Anyway, these people were not crazy, they just chose to react differently. To respond the way they wanted.
DIY - to test it try next time someone makes you angry
I know, it sounds really strange, but do it - just drive your car, get into the traffic jam and don't let people in other cars upset you as they normally do. Take deep breaths, think of something different... anything. React differently.
Think different - don't use default reactions - choose your response.
It's not easy, I'm still struggling, but try to choose your response and your reaction - don't let other influence your response and don't let yourself spin into an anger-anger chain reaction.
And it's not only about someone making you angry... it's also about some unexpected event, something good/bad happening... and theoretically we can always choose our own response.
Question: Are you reacting or choosing response to events?

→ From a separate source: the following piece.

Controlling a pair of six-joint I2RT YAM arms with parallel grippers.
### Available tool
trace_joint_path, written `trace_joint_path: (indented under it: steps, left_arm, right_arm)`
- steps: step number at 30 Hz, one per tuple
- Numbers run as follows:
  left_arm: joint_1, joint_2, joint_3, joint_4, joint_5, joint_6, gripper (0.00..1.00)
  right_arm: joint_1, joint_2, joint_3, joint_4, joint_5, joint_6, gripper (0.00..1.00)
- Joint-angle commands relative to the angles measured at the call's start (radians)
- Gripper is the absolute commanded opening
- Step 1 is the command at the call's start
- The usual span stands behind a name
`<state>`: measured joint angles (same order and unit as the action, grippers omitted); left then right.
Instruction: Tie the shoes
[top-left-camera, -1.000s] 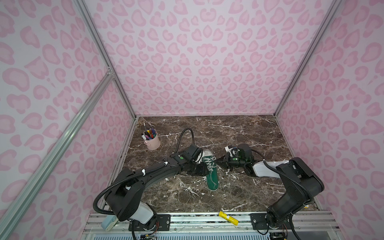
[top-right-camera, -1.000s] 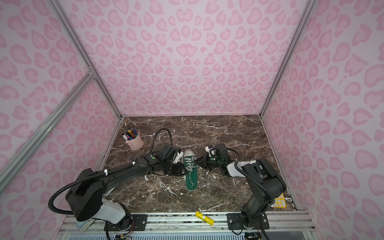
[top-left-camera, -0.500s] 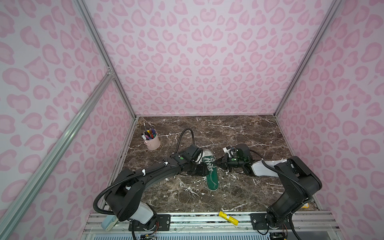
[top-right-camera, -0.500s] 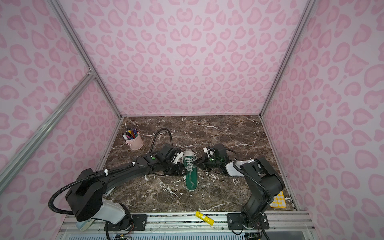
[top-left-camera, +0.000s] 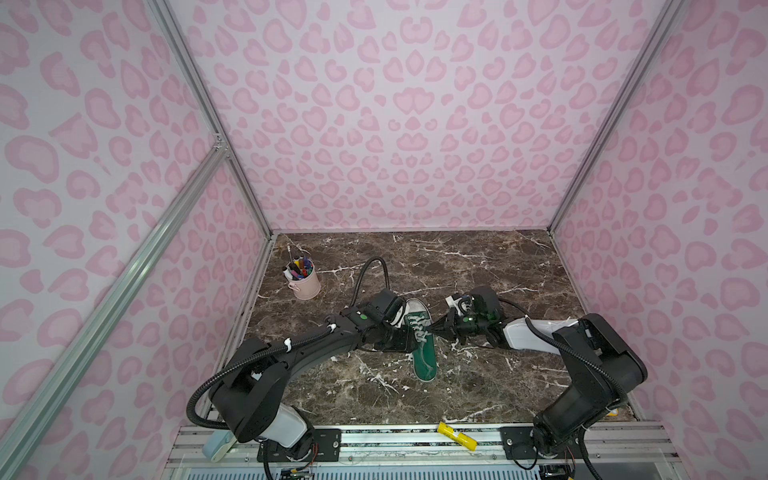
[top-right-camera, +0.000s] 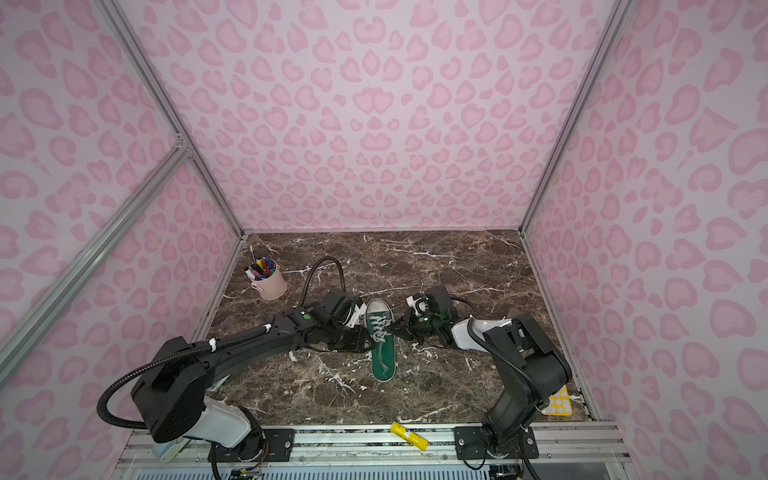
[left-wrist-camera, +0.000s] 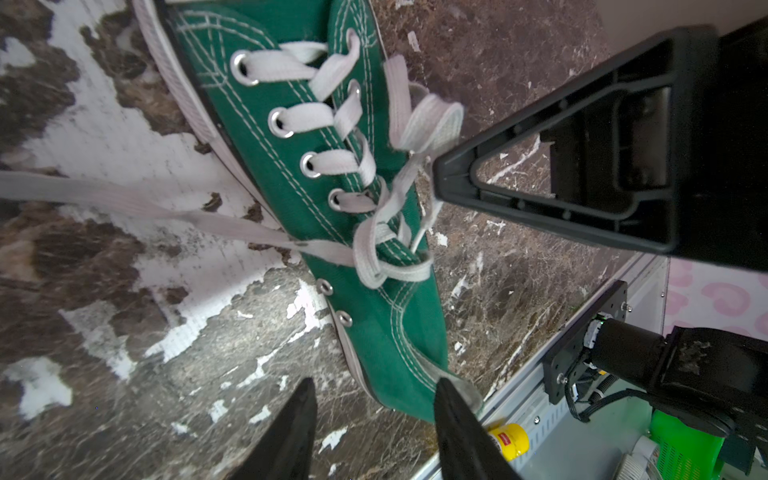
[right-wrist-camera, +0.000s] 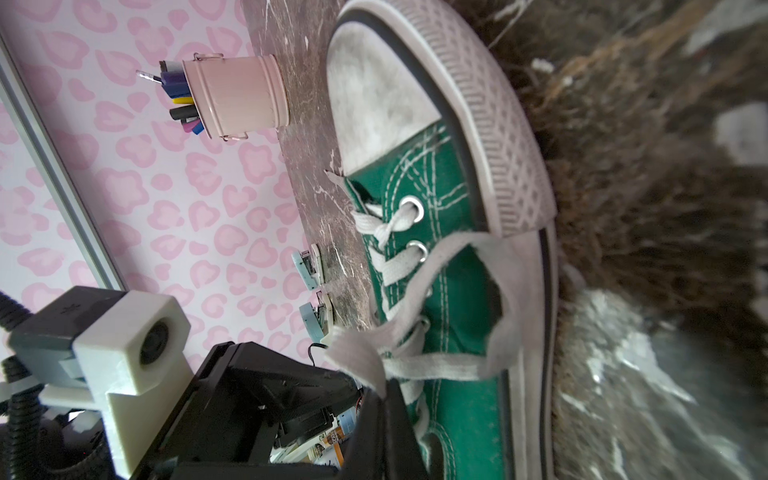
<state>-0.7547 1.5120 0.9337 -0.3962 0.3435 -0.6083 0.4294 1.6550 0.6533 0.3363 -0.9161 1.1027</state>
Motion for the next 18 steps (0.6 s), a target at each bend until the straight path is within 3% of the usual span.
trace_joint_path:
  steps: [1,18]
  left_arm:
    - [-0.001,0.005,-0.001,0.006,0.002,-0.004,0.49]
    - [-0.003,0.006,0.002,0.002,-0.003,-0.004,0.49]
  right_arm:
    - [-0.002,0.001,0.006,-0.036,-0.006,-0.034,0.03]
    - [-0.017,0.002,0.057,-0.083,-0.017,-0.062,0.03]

Did you manage to control it? Or do you just go with the flow?

Posted on Thursday, November 12, 2009 (life,productivity)

Niels Warnecke
Nov 13, 2009 08:46
This is, what Viktor Frankl discovered while beeing jailed in KZ by the Nazis: That there is no by nature given automatism on how we treat and react on life, circumstances and so on. By braking the automatic impulse-reaction-mode and replacing it with a "impulse - thinking about - ACTION"-Mode we are in a situation, where we can handle every situation. Frankl found, that no matter what is happening to you, your brain and your soul are free to think. So in his case he decided to not share his situation longer with his treaters, but to imagine about life after KZ. Place here is to short to mention the whole story, read about his life - and read his books.
Michael Sliwinski
Nov 13, 2009 12:01
Niels, thanks a million for your great comment!
You mentioned something I forgot to write about in my blog post:
We're used to automate our reactions and we break the mechanism that you mentioned:
1. impulse - 2. thinking - 3. action
We "cut" or "shorten" the path by skipping the "unnecessary" thinking process and in the end we react not in the way we want, but in the way others want us to react.
This makes us very vulnerable to manipulation.
Today in the morning I was driving in a traffic jam and had a series of moments where the drivers were pressing me or horning or shouting... and I refused to react the same way... and it felt great!
Thanks for mentioning Viktor Frankl, I'll go ahead and try to read more about him.
Niels Warnecke
Nov 13, 2009 12:48
Michael, it was a pleasure to fill the missing link ;-) I made the same experience: It is astonishing, what a deep breath and few seconds of re-thinking the situation can do für your reaction. In fact, reaction becomes "planned action" - great!
Michael Sliwinski
Nov 13, 2009 13:07
Niels, again you've nailed it:

1. Action
2. Deep breath
3. Quick thinking and assessing the situation
4. Planned Reaction

Deep breath is a very essential part here. So what it comes down to is this:

Action - Planned reaction

This is how it's supposed to be, right? Let's keep on practicing now!

Really cool, again thanks for contributing (and keep on doing so) - together we've managed to cover the subject a lot better, great!